(Source records)
◆ ◆ ◆

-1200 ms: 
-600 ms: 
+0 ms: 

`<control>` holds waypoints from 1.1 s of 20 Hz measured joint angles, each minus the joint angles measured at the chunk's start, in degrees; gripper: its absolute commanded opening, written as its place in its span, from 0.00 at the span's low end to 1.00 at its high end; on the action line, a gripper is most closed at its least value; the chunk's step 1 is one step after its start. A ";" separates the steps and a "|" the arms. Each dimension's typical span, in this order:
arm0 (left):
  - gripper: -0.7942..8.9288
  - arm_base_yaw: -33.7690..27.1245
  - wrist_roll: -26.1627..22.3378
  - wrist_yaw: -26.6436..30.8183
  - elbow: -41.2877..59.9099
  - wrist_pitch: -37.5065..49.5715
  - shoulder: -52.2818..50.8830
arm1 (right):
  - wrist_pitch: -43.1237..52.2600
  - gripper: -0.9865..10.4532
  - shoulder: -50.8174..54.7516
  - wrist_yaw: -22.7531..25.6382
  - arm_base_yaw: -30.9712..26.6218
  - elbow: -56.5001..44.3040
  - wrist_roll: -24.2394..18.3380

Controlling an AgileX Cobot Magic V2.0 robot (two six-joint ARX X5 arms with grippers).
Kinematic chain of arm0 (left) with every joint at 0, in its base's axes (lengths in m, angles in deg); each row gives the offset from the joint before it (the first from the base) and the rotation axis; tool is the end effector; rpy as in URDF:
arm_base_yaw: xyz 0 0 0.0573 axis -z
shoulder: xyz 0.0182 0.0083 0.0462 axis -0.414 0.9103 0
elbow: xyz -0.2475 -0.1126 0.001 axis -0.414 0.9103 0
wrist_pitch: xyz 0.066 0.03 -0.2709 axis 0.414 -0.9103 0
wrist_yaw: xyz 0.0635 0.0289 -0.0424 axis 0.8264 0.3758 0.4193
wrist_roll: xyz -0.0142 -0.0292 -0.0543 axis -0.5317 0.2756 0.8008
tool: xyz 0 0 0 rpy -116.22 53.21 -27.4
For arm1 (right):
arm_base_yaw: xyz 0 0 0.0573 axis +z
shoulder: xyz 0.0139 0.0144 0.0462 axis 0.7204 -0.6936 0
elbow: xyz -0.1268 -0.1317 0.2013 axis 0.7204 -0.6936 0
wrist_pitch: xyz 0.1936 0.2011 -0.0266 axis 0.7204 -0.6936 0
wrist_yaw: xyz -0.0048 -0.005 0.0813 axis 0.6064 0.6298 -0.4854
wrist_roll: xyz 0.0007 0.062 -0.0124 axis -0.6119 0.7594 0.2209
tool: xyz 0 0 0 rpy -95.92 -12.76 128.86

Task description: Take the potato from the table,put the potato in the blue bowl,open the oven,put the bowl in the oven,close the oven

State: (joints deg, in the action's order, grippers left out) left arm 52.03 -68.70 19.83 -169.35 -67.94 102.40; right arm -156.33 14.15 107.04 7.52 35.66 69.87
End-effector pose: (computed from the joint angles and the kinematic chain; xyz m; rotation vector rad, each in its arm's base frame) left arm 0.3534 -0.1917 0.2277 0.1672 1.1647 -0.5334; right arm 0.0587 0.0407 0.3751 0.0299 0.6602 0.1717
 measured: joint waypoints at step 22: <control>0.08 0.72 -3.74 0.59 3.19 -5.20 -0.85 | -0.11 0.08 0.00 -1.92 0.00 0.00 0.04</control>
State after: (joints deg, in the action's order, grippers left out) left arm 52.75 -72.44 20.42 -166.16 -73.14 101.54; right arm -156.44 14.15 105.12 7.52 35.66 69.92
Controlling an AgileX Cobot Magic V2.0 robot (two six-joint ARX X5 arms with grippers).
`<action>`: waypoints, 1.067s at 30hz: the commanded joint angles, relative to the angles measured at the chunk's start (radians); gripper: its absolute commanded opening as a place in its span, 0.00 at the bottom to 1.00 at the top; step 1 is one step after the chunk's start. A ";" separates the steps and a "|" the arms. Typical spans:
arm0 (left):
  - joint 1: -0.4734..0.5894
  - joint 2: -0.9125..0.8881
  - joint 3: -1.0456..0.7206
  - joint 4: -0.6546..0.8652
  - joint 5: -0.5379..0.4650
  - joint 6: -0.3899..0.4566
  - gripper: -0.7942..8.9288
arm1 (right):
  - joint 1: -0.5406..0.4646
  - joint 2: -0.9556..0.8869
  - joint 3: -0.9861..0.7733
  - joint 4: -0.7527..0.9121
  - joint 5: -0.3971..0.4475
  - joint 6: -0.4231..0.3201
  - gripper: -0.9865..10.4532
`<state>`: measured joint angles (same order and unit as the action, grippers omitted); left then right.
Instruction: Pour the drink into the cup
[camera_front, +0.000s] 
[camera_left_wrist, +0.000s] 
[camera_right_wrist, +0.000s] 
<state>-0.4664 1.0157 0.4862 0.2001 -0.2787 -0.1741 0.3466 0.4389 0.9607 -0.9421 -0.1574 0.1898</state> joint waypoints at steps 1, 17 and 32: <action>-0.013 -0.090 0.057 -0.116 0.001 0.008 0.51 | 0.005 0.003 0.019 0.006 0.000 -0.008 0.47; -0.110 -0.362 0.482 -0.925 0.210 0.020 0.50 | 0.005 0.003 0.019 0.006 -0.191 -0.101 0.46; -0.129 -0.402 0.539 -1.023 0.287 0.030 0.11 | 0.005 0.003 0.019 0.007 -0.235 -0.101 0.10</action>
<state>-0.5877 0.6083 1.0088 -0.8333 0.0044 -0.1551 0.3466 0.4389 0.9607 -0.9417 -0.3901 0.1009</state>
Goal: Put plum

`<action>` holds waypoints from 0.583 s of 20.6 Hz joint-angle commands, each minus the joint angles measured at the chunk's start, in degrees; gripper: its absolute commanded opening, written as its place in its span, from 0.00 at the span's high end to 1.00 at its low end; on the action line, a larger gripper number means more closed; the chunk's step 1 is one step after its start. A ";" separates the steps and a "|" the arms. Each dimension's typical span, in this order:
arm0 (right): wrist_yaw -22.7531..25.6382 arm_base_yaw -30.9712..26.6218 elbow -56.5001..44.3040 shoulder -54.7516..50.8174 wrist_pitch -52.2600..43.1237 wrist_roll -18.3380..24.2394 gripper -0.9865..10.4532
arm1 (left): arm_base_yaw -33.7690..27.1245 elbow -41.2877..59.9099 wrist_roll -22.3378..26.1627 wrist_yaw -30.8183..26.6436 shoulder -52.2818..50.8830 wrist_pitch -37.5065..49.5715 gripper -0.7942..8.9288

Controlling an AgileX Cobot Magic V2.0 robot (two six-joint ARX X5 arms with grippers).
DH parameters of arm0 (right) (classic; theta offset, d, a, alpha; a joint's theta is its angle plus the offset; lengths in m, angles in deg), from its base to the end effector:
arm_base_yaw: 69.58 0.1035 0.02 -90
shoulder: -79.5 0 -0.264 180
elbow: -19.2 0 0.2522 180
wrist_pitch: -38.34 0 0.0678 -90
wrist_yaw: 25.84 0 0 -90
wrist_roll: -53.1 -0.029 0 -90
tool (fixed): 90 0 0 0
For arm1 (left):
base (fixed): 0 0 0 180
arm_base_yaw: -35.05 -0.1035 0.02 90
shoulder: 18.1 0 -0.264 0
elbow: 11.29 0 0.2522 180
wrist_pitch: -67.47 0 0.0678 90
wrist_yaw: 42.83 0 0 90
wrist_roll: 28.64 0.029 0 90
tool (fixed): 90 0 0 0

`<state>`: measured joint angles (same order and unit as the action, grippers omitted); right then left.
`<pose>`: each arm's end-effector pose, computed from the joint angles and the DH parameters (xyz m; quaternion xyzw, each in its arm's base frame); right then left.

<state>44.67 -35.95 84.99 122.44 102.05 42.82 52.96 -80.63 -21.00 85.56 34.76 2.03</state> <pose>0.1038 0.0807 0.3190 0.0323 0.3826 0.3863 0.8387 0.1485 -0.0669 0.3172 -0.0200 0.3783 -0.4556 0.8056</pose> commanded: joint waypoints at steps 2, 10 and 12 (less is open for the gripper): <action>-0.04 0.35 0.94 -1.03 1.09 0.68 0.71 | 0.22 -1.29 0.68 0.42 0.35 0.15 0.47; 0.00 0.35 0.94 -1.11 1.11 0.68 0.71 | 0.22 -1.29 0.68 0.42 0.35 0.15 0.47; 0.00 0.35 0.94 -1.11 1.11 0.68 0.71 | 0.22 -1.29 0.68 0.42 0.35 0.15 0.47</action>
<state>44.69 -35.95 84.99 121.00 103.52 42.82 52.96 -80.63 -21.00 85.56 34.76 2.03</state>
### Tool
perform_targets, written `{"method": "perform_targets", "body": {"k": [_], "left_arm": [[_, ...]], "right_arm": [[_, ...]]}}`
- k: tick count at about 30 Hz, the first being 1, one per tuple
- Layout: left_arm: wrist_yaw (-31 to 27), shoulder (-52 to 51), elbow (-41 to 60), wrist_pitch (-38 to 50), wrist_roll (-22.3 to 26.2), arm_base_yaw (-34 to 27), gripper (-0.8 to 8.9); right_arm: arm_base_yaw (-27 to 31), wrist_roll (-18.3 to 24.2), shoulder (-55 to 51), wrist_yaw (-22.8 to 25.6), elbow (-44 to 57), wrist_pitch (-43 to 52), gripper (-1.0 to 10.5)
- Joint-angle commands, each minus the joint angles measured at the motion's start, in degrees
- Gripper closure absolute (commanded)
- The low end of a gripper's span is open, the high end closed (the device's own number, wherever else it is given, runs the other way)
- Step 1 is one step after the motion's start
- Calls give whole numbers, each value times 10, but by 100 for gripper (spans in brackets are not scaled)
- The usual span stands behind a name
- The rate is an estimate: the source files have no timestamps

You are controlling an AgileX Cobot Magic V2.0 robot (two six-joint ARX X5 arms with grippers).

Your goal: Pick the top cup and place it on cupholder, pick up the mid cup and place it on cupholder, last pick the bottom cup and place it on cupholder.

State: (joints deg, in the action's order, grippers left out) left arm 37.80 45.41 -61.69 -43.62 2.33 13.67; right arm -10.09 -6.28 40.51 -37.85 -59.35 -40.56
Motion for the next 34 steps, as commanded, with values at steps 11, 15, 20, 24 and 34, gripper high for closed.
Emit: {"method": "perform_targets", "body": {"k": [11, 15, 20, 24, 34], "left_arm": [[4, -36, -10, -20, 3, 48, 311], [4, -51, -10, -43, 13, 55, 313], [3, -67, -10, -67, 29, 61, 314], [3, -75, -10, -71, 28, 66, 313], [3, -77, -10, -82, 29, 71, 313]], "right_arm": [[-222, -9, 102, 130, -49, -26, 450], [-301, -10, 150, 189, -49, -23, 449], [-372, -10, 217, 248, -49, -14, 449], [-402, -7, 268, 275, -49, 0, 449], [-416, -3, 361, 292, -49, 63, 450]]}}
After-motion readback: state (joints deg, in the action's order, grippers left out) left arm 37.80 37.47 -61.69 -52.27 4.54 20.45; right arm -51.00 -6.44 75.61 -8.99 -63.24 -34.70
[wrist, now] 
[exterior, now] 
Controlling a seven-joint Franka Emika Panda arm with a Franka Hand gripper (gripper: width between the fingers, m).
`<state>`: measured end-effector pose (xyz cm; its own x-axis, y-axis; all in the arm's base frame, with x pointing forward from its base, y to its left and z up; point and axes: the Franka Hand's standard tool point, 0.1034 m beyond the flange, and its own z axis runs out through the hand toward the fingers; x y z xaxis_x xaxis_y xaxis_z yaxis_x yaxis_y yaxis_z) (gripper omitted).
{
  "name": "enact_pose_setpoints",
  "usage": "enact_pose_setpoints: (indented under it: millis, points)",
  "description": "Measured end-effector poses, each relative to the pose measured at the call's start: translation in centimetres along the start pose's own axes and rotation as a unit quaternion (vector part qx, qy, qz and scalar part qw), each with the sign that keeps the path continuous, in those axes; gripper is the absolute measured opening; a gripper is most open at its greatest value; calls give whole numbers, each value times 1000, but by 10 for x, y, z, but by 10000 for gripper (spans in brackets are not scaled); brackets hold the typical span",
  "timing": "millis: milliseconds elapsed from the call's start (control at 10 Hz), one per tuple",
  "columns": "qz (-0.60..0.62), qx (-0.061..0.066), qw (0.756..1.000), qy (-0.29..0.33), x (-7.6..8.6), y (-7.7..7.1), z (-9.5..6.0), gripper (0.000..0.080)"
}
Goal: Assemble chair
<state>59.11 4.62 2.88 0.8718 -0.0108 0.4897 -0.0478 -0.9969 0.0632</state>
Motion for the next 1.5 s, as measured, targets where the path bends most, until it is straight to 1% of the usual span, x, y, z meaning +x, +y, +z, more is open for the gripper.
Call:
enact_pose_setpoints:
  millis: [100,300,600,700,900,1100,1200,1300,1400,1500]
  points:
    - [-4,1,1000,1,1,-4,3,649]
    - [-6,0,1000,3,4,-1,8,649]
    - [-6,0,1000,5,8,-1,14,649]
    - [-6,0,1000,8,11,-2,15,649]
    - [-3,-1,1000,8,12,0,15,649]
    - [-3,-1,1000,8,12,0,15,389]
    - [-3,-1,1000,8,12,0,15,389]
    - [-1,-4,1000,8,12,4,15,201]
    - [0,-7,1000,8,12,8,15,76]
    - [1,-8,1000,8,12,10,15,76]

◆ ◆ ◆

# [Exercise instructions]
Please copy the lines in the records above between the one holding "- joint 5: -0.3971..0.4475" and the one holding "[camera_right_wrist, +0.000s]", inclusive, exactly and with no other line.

# [Solution to the problem]
  - joint 5: -0.3971..0.4475
  - joint 6: -0.4231..0.3201
  - gripper: -0.9865..10.4532
`<state>`: measured joint angles (same order and unit as the action, grippers omitted); left then right.
Instruction: Pour the drink into the cup
[camera_front, +0.000s] 
[camera_left_wrist, +0.000s] 
[camera_right_wrist, +0.000s] 

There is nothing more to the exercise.